AIM OF THE EXERCISE: Every line from the one with "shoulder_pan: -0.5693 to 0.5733" to the one with "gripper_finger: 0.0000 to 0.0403", including those two, is to be copied exactly; all other lines of the entries below are left out.

[[ DATA TO USE, beginning ]]

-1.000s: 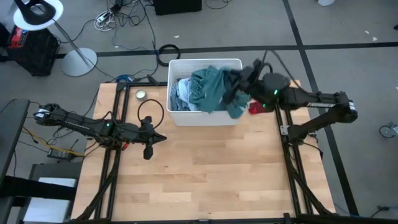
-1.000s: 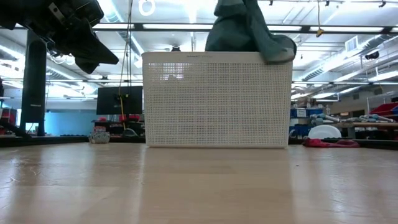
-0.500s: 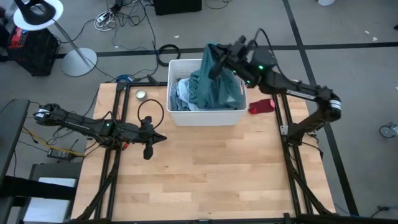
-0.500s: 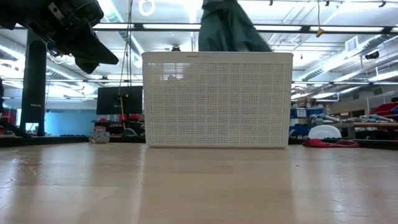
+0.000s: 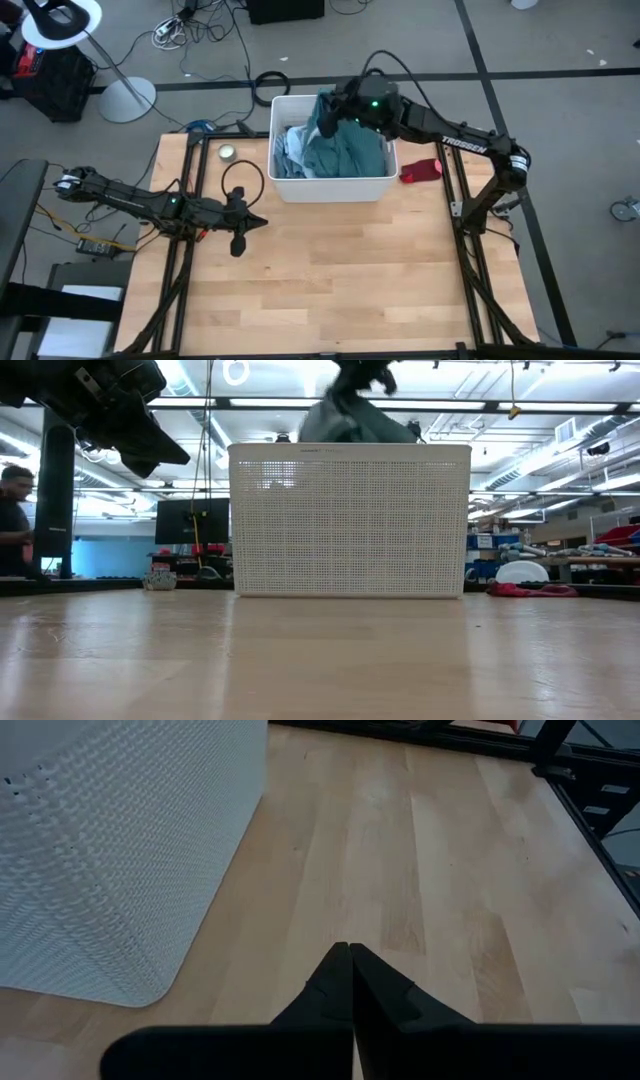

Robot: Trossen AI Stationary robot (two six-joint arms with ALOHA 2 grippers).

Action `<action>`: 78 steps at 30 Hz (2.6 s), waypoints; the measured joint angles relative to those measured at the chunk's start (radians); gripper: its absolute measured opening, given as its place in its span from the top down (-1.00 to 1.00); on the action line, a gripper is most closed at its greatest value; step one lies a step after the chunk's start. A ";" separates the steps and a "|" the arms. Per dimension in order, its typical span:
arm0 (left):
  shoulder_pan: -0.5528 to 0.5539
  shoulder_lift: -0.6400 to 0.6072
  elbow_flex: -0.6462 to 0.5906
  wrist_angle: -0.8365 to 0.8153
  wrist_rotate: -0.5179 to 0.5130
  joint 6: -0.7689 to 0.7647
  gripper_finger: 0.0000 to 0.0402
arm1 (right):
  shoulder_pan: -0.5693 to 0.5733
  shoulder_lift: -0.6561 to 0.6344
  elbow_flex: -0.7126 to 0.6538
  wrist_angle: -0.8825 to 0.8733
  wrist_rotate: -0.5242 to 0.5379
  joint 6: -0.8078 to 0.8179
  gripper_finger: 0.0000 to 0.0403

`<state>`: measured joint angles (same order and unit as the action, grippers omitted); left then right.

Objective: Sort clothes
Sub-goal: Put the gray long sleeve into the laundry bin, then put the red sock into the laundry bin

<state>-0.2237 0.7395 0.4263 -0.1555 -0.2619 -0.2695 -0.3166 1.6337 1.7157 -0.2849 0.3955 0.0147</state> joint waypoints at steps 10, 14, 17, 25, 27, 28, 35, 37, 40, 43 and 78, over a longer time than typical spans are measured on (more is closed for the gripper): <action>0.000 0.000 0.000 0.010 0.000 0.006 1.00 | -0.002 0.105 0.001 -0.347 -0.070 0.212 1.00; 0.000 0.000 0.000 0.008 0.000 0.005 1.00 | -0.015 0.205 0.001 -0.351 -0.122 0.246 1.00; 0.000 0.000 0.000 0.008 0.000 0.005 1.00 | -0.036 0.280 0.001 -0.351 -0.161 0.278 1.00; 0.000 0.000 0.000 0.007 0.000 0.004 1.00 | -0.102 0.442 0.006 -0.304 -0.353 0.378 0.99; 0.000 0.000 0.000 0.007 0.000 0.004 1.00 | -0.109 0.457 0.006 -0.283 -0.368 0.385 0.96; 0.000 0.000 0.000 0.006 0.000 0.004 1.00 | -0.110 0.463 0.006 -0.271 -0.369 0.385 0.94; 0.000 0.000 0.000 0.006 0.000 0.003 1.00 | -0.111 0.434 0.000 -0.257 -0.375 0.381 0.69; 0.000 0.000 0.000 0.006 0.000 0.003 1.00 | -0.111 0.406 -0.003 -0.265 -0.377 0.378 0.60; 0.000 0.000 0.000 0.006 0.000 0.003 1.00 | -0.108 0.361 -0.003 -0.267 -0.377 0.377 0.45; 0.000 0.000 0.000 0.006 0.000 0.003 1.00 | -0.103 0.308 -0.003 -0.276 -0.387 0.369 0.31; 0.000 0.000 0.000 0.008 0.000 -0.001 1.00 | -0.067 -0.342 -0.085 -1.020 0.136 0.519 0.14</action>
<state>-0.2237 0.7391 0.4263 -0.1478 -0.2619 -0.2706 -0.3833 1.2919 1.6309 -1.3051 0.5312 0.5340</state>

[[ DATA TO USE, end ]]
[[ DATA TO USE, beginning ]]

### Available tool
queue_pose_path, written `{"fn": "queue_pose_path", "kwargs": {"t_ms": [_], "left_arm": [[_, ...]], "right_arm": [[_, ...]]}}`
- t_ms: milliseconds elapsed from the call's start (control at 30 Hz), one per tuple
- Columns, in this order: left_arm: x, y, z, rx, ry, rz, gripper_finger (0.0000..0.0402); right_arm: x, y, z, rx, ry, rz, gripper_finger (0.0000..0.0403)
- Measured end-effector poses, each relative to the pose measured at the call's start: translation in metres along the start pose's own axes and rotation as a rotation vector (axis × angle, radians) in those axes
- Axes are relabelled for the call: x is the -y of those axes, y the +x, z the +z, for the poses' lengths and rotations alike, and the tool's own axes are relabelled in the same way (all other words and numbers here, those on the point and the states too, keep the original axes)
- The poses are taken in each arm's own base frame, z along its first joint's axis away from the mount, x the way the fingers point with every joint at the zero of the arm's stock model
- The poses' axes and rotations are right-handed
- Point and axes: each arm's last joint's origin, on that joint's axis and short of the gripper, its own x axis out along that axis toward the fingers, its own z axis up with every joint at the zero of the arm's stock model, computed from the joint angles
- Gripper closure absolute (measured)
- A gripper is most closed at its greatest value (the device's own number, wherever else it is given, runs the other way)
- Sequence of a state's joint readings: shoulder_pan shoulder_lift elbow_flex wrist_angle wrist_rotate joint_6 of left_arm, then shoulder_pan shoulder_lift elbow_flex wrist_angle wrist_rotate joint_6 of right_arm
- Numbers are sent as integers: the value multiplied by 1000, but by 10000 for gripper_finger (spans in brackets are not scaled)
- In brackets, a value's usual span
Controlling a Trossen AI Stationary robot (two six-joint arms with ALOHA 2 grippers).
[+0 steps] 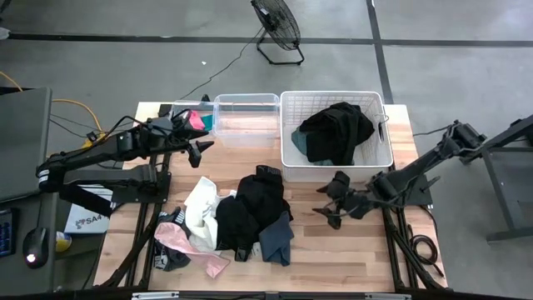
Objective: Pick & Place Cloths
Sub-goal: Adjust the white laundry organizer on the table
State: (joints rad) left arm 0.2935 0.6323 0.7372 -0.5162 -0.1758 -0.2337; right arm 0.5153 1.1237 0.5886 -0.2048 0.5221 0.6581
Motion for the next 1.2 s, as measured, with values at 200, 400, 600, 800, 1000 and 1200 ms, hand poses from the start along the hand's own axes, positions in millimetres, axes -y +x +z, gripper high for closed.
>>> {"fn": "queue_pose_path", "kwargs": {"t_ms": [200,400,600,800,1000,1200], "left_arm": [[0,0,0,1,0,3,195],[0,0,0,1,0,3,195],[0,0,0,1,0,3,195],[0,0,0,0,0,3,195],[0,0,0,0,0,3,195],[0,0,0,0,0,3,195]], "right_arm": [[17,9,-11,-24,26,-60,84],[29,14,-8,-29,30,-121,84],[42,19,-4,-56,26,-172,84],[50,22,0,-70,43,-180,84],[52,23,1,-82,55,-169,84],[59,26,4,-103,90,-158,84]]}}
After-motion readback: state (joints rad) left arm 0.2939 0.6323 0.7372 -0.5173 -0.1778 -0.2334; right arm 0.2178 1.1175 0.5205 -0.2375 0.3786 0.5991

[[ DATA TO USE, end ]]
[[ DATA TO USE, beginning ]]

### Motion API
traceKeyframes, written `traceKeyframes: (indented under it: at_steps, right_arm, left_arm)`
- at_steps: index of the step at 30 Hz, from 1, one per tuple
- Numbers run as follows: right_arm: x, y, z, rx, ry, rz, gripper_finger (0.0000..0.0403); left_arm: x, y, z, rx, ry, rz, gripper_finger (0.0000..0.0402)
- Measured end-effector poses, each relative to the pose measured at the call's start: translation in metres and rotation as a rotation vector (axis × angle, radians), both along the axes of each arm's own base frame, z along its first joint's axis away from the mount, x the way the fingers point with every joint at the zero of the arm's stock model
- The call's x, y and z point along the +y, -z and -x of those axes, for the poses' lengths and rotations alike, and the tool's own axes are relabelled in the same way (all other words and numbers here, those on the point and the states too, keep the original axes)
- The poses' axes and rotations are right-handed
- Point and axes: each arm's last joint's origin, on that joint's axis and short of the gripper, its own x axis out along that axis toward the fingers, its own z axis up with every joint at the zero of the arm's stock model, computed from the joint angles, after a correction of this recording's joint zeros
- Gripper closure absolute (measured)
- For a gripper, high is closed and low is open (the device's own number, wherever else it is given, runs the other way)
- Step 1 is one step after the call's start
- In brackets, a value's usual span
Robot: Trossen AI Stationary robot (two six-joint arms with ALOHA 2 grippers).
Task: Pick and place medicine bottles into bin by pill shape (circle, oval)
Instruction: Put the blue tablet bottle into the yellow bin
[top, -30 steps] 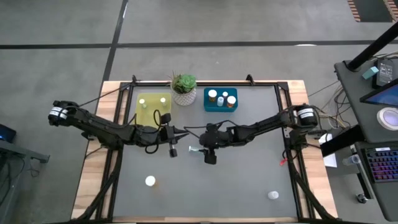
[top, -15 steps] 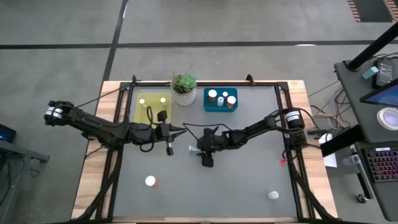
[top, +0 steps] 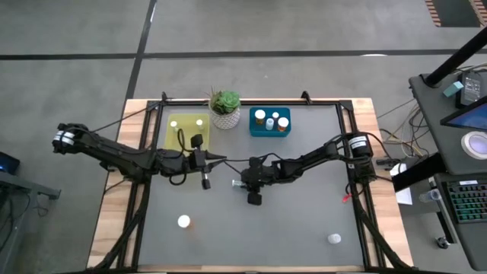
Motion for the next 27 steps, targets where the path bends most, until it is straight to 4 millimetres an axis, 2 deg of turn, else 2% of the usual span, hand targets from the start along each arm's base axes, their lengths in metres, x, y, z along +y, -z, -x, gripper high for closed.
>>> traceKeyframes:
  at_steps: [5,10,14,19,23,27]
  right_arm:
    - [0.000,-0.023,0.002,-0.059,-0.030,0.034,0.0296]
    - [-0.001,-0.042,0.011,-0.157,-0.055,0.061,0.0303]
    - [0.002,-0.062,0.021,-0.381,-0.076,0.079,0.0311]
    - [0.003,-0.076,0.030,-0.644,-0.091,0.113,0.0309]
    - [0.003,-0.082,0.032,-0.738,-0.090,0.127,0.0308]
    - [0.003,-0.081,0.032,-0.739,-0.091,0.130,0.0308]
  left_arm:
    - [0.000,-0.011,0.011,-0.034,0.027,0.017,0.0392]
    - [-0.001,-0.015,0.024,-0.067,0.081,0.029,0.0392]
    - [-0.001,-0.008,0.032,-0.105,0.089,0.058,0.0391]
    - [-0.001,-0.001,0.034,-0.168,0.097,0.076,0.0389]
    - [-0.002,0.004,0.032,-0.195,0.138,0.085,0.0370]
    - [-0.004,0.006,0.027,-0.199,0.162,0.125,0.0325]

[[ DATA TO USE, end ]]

YOUR RESPONSE:
  shoulder_pan: -0.5693 to 0.5733
  shoulder_lift: -0.6561 to 0.6344
  elbow_flex: -0.7126 to 0.6538
  wrist_angle: -0.8825 to 0.8733
  wrist_rotate: -0.5242 to 0.5379
  joint 6: -0.8078 to 0.8179
  gripper_finger: 0.0000 to 0.0403

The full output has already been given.